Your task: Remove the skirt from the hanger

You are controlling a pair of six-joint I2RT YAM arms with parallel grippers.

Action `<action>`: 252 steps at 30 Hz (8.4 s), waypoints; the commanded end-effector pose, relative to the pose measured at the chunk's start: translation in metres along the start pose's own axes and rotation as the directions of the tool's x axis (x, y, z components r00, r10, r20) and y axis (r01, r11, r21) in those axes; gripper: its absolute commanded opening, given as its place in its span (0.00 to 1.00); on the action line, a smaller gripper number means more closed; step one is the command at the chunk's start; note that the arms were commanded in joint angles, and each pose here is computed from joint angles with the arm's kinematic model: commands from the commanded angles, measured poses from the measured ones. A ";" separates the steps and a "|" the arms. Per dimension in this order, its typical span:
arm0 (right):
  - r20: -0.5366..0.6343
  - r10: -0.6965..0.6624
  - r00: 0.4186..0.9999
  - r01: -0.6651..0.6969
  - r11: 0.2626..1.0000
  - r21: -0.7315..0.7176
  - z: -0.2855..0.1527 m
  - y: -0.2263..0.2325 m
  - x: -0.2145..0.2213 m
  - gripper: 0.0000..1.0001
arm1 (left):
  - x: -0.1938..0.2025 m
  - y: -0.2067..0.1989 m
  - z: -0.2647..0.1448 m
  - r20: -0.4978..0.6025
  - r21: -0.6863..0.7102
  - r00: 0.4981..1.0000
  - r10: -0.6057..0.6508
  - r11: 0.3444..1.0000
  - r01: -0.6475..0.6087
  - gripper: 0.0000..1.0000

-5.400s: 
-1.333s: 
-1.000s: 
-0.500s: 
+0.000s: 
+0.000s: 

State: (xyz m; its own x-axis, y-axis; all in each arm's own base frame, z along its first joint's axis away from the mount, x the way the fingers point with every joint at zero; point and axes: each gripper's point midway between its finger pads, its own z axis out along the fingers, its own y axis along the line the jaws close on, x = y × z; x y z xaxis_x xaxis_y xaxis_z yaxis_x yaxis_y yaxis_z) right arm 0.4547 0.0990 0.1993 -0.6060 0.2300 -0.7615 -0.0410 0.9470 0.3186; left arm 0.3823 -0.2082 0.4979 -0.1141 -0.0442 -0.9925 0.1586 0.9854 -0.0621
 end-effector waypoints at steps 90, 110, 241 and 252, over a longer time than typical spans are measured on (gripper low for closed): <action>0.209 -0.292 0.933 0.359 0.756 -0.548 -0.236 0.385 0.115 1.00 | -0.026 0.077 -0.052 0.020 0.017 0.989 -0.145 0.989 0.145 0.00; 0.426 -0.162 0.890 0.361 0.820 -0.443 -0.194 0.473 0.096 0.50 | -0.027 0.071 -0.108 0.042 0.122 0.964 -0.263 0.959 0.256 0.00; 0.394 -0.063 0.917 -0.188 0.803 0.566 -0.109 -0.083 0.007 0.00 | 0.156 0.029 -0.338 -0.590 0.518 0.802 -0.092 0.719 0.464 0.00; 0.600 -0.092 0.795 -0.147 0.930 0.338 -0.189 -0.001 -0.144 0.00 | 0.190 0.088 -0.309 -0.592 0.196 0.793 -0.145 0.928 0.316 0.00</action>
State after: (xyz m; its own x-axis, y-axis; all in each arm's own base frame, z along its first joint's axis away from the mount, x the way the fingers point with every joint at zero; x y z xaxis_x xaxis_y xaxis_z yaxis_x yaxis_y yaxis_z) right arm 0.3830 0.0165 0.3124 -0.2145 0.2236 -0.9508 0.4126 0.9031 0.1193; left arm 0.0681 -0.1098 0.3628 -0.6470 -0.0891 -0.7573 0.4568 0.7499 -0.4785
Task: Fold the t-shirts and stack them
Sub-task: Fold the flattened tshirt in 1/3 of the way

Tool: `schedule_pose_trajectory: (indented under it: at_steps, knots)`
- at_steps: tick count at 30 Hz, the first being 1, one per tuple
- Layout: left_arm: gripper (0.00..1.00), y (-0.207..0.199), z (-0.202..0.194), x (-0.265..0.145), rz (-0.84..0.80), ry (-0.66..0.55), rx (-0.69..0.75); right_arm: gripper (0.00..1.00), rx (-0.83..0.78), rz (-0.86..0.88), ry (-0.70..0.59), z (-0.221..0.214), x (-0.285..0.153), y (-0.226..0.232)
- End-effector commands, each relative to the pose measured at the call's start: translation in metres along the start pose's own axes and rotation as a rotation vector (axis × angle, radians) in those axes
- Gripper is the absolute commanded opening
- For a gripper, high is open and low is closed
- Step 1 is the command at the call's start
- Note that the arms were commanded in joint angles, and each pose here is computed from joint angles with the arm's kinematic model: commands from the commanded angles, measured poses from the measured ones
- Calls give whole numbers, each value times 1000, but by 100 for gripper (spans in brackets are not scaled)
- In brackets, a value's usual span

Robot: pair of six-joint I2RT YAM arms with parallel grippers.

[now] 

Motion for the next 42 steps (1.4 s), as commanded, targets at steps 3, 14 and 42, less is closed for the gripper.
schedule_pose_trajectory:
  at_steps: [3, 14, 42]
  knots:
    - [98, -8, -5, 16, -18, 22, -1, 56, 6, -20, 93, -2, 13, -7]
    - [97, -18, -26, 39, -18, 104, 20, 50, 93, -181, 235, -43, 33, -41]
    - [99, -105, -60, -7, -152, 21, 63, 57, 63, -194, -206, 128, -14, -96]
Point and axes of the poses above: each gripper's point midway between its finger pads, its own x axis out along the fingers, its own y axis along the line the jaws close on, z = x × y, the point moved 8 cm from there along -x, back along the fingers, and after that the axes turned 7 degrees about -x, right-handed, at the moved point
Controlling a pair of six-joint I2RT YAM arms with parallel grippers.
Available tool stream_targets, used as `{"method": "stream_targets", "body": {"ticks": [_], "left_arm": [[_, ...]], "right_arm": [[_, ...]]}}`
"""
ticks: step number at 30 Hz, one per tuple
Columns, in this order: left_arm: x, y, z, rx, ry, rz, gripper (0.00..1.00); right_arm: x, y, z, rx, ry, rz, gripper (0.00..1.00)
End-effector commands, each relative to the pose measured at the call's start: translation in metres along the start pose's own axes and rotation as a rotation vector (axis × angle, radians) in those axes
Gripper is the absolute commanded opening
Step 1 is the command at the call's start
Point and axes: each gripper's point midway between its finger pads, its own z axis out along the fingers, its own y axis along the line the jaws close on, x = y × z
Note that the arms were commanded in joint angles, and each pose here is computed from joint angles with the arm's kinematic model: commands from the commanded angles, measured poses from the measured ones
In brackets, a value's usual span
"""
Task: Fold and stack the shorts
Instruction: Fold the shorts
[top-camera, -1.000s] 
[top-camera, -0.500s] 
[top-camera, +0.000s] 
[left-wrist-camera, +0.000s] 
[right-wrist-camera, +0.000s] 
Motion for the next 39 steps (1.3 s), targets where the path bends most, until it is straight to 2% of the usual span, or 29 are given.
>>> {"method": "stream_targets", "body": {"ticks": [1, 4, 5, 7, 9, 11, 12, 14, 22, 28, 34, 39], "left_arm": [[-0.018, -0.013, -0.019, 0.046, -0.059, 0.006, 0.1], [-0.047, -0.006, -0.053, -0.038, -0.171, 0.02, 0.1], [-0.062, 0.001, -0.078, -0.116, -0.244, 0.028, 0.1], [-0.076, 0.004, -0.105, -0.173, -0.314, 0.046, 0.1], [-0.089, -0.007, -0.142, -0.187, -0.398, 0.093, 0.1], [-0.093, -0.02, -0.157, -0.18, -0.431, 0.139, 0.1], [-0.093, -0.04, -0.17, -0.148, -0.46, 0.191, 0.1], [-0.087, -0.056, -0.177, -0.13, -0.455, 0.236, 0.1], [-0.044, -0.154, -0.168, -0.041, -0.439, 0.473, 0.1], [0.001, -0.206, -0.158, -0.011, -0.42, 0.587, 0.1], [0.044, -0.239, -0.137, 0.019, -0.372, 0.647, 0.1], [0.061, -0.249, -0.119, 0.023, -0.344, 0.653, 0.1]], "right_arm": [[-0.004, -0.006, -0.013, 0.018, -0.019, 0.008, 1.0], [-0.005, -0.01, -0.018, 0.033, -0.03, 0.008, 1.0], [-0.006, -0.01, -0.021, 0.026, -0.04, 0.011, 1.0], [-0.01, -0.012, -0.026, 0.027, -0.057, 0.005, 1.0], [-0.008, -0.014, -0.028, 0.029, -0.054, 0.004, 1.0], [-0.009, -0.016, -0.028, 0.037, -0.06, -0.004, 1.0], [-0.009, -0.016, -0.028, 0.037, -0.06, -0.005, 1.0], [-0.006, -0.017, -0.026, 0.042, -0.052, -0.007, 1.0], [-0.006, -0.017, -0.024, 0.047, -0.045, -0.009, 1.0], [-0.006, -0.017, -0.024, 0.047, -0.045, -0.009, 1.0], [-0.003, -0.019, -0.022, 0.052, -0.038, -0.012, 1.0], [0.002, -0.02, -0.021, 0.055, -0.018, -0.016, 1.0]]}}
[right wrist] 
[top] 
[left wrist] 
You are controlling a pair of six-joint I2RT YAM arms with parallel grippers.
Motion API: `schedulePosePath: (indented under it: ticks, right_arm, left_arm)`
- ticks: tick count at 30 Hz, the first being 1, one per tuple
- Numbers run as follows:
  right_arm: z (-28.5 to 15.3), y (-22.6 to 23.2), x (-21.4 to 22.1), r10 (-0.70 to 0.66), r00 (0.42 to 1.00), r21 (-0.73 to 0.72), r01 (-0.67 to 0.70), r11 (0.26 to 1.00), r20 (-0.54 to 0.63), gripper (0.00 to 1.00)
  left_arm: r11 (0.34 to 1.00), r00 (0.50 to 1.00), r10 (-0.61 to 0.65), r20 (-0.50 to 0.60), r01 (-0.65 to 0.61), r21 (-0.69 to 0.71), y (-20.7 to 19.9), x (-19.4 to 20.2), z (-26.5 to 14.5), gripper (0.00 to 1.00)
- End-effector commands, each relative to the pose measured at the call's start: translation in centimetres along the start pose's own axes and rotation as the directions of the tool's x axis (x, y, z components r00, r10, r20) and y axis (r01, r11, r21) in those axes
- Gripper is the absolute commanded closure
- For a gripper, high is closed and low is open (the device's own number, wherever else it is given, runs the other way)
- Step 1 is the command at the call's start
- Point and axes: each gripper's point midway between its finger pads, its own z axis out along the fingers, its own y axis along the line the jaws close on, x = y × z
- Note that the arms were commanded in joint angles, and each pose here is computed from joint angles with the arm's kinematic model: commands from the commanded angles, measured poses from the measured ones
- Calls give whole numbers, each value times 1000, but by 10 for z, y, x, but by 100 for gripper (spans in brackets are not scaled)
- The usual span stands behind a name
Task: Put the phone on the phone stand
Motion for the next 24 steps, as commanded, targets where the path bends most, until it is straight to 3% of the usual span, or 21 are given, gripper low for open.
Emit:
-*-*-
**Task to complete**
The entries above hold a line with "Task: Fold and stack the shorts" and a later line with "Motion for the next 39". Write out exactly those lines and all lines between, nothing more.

**Task output**
Task: Fold and stack the shorts
Instruction: Fold the shorts
[top-camera, -1.000s] 
[top-camera, -0.500s] 
[top-camera, +0.000s] 
[left-wrist-camera, +0.000s] 
[right-wrist-camera, +0.000s] 
Motion for the next 39 steps (1.3 s), targets where the path bends most, until it is straight to 2% of the usual span, or 29 are given.

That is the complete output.